### Action item
Report every line in the records below that holds the word "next".

### Information shown
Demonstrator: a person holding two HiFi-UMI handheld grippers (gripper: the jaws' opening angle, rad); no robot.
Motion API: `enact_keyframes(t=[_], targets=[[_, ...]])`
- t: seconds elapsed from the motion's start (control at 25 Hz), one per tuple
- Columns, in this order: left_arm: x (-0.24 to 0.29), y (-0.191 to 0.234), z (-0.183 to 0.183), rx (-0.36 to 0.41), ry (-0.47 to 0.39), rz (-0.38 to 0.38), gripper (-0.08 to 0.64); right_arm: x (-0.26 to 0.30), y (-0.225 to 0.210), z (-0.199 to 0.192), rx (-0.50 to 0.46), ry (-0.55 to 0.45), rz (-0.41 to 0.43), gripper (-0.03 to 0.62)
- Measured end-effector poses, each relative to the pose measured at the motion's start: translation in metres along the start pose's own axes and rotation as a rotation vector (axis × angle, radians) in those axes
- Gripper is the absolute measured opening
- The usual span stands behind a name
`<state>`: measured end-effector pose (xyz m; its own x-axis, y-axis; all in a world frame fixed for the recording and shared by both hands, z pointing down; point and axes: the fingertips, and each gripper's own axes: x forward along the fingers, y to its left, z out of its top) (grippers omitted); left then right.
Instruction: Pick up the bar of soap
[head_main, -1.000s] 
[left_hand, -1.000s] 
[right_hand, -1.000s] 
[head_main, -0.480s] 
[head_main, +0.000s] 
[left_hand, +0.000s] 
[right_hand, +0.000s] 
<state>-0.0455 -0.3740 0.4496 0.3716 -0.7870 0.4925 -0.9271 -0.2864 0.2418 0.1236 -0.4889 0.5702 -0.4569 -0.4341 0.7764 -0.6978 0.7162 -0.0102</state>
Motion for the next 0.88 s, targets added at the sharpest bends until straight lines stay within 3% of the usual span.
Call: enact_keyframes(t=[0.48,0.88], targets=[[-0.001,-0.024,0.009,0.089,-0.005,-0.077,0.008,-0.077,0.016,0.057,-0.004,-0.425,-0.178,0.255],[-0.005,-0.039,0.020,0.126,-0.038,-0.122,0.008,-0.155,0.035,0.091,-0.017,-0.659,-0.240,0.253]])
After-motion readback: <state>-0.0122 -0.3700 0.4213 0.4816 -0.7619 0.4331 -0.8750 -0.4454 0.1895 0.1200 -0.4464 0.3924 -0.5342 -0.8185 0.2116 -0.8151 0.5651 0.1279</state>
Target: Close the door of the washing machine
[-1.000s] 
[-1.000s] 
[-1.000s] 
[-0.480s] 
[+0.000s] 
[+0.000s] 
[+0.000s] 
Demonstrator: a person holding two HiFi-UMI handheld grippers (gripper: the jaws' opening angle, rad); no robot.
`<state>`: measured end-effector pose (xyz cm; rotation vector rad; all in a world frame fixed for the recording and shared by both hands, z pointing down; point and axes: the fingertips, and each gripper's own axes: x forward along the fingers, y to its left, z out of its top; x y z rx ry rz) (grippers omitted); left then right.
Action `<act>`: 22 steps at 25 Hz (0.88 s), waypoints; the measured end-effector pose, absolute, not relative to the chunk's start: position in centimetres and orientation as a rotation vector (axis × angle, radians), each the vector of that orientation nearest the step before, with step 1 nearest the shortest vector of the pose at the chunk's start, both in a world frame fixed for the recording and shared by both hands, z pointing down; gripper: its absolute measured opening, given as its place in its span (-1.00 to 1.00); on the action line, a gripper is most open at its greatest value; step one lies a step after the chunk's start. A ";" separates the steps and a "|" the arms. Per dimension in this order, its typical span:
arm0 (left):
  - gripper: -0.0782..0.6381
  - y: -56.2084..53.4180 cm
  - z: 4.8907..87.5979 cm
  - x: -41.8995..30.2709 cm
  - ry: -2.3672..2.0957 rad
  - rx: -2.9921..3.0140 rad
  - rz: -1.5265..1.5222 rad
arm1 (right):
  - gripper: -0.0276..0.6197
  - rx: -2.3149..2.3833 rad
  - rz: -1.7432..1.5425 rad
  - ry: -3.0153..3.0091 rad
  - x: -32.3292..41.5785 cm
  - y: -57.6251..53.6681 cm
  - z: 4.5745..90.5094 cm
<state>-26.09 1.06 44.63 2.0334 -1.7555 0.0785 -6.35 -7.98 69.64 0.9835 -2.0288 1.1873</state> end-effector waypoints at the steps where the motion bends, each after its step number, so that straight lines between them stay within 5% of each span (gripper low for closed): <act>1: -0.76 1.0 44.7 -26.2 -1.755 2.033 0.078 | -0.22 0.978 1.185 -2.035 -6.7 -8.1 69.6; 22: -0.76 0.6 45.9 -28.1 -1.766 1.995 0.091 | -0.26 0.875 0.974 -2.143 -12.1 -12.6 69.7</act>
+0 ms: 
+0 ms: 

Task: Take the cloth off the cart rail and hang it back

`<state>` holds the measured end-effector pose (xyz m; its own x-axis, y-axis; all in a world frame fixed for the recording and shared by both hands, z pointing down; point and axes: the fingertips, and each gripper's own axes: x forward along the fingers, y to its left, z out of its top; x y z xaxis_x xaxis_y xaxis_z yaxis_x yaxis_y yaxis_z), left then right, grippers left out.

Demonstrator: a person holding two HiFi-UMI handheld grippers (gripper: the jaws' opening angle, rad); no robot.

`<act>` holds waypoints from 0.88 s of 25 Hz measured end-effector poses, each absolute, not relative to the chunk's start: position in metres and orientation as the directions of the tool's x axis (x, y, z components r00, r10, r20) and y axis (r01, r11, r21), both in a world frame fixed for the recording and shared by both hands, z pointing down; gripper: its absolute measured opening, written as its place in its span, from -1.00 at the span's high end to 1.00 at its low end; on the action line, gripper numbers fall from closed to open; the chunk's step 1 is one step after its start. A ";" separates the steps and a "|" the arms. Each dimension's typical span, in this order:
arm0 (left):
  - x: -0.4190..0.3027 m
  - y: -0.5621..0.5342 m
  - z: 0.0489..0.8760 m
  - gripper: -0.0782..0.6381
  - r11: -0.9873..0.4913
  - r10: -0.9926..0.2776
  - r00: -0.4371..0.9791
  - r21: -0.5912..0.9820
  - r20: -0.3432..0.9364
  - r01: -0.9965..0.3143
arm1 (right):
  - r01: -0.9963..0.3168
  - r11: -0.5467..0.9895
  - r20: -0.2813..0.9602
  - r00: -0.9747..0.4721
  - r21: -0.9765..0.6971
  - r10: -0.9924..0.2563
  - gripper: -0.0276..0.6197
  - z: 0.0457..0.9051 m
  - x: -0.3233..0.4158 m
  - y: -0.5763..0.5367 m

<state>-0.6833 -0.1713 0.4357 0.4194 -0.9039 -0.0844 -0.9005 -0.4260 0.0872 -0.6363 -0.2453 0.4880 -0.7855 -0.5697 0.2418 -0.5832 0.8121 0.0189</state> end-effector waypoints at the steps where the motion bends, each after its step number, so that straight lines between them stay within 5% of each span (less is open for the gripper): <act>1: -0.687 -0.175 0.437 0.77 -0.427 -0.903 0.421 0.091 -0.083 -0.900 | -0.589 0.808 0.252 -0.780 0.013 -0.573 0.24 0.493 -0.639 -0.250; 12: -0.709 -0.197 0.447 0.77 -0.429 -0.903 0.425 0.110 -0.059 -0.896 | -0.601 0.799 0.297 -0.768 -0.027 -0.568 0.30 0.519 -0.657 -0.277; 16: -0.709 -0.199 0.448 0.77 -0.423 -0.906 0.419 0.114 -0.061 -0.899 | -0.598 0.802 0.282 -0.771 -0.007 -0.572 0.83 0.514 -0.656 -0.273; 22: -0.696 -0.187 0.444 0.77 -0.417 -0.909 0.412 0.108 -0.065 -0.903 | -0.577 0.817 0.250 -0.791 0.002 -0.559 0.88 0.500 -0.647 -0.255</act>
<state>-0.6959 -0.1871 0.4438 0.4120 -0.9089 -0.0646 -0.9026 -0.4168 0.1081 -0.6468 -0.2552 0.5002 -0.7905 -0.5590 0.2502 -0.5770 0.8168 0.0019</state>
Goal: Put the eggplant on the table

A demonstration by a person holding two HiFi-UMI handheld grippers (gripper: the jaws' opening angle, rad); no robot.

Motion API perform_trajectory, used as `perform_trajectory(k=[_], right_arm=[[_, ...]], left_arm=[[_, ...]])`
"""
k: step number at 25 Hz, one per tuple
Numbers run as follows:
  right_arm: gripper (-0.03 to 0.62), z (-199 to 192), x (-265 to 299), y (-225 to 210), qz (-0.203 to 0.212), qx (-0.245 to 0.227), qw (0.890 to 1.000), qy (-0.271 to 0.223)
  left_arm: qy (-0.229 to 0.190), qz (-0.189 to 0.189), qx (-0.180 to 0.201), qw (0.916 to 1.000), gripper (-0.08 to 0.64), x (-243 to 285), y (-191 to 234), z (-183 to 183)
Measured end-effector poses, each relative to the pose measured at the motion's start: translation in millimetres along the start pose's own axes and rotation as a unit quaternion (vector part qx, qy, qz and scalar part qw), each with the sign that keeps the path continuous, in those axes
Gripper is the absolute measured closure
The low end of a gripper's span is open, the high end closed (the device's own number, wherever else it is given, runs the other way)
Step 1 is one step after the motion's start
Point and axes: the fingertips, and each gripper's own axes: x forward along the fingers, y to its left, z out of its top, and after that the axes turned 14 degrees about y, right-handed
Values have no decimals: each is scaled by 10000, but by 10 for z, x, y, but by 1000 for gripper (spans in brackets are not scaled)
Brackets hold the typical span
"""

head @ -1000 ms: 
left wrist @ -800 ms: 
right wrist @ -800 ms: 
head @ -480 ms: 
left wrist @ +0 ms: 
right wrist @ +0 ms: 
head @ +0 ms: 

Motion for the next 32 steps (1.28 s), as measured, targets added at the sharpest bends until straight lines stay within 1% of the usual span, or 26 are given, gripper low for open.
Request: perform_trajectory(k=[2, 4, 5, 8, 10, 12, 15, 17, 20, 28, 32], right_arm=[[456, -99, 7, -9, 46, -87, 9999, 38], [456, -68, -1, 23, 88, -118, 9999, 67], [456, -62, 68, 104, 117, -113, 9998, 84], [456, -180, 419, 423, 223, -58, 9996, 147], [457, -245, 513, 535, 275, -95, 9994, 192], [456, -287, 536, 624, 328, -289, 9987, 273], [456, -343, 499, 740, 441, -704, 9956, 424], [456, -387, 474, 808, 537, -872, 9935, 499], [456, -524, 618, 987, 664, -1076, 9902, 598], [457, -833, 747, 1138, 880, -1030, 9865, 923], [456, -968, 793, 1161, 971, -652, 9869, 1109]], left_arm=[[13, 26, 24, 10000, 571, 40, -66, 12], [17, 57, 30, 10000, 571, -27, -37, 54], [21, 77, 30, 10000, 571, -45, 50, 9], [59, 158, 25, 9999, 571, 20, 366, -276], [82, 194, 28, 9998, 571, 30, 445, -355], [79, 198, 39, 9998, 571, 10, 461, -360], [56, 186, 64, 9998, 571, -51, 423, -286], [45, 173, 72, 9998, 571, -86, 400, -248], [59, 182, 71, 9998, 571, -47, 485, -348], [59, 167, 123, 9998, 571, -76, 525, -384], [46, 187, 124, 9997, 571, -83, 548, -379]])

### Output below
Motion for the next 0.88 s, targets added at the sharpest bends until straight lines stay within 3% of the usual span.
Motion for the next 32 steps (1.28 s), as measured, targets added at the sharpest bends until straight lines stay within 1% of the usual span, or 26 are given, gripper low for open.

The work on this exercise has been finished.